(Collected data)
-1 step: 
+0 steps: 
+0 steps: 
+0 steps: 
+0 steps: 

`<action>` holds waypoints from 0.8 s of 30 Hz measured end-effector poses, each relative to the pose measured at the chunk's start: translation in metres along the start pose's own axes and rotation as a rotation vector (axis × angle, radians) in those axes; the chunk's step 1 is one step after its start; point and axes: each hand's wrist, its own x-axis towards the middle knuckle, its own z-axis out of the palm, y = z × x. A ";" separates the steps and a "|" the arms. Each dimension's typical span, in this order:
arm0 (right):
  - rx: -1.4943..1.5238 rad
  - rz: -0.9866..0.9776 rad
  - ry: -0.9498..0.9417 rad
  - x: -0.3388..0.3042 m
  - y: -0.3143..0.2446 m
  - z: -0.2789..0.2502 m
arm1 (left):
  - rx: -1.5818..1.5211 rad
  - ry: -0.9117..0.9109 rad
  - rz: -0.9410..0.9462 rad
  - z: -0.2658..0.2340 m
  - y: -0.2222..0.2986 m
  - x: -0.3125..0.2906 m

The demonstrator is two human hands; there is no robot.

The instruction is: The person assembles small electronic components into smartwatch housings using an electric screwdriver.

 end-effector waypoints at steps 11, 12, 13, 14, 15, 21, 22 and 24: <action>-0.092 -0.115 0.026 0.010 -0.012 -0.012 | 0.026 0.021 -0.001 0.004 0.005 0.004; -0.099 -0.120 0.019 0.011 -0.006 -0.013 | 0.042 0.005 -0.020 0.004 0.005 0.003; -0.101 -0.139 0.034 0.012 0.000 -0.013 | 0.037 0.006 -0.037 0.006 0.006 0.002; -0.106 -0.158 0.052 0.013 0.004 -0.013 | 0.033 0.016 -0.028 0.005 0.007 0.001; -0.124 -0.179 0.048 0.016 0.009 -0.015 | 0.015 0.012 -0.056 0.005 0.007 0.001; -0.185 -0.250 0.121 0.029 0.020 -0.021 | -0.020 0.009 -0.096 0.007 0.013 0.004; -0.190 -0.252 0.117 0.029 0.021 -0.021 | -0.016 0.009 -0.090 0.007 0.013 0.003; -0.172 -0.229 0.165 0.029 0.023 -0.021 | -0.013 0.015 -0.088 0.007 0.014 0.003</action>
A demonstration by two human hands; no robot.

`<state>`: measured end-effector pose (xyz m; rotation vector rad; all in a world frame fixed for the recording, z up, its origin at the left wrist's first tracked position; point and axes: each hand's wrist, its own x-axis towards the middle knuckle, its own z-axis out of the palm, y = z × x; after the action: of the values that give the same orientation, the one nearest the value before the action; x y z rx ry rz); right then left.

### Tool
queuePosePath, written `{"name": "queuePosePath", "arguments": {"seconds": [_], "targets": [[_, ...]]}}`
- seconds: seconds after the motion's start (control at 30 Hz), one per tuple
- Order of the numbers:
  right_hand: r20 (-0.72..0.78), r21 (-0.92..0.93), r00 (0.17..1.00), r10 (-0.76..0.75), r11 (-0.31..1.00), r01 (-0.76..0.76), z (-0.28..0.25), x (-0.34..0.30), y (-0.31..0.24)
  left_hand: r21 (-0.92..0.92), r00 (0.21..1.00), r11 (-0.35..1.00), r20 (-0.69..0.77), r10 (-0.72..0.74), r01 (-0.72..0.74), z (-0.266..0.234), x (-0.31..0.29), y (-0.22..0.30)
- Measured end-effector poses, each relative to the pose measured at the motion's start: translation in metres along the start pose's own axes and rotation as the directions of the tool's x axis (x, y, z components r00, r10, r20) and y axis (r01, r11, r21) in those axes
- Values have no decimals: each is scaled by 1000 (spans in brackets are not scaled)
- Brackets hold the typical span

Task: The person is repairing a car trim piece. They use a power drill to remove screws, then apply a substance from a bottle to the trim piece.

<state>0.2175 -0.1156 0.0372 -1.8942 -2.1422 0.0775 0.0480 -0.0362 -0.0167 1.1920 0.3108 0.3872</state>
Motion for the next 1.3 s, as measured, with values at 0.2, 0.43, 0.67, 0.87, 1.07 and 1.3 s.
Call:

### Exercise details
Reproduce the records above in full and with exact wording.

### Your response
-1 step: 
+0 steps: 
+0 steps: 
+0 steps: 
+0 steps: 

`<action>` holds waypoints from 0.8 s of 30 Hz measured end-effector poses, each relative to the pose measured at the chunk's start: translation in metres along the start pose's own axes and rotation as a rotation vector (axis × angle, radians) in those axes; the chunk's step 1 is one step after its start; point and axes: each hand's wrist, its own x-axis towards the middle knuckle, its own z-axis out of the palm, y = z × x. A ";" separates the steps and a "|" the arms. Each dimension's typical span, in this order:
arm0 (right):
  - rx: -1.4943..1.5238 rad
  - rz: -0.9866..0.9776 rad
  - ry: -0.9498..0.9417 rad
  - x: -0.3388..0.3042 m
  - y: -0.3143..0.2446 m
  - z: -0.2789..0.2502 m
arm1 (left):
  - rx: -1.5818..1.5211 rad
  - ry: -0.9117..0.9109 rad
  - rz: -0.9410..0.9462 rad
  - z: -0.2658..0.2340 m
  - y: -0.2222..0.2986 m
  - x: -0.3125..0.2906 m

The demonstrator is two human hands; there is no robot.

The instruction is: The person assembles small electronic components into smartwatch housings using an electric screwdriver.

 end-effector waypoints at steps 11, 12, 13, 14, 15, 21, 22 and 24: <action>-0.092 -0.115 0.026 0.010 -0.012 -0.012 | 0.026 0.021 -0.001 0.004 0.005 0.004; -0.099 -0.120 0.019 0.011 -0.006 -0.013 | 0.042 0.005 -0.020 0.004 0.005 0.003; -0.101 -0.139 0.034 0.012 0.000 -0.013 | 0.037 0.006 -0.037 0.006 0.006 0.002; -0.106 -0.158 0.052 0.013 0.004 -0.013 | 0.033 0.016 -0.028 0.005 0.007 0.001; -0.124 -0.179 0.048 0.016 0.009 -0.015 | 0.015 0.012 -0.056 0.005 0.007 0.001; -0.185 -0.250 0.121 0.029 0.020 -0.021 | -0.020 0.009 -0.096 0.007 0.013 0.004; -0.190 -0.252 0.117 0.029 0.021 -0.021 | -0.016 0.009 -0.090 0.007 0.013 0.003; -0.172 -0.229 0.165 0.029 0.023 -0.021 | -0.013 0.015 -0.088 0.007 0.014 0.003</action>
A demonstration by two human hands; no robot.

`<state>`: measured end-effector pose (xyz m; rotation vector rad; all in a world frame fixed for the recording, z up, its origin at the left wrist's first tracked position; point and axes: each hand's wrist, its own x-axis towards the middle knuckle, its own z-axis out of the palm, y = z × x; after the action: of the values that give the same orientation, the one nearest the value before the action; x y z rx ry rz); right then left.

### Tool
queuePosePath, written `{"name": "queuePosePath", "arguments": {"seconds": [_], "targets": [[_, ...]]}}`
- seconds: seconds after the motion's start (control at 30 Hz), one per tuple
- Order of the numbers:
  right_hand: r20 (-0.72..0.78), r21 (-0.92..0.93), r00 (0.17..1.00), r10 (-0.76..0.75), r11 (-0.31..1.00), r01 (-0.76..0.76), z (-0.28..0.25), x (-0.34..0.30), y (-0.31..0.24)
  left_hand: r21 (-0.92..0.92), r00 (0.21..1.00), r11 (-0.35..1.00), r20 (-0.69..0.77), r10 (-0.72..0.74), r01 (-0.72..0.74), z (-0.266..0.234), x (-0.31..0.29), y (-0.22..0.30)
- Measured end-effector poses, each relative to the pose measured at the motion's start: translation in metres along the start pose's own axes and rotation as the directions of the tool's x axis (x, y, z components r00, r10, r20) and y axis (r01, r11, r21) in those axes
- Values have no decimals: each is scaled by 1000 (spans in brackets are not scaled)
- Brackets hold the typical span

Task: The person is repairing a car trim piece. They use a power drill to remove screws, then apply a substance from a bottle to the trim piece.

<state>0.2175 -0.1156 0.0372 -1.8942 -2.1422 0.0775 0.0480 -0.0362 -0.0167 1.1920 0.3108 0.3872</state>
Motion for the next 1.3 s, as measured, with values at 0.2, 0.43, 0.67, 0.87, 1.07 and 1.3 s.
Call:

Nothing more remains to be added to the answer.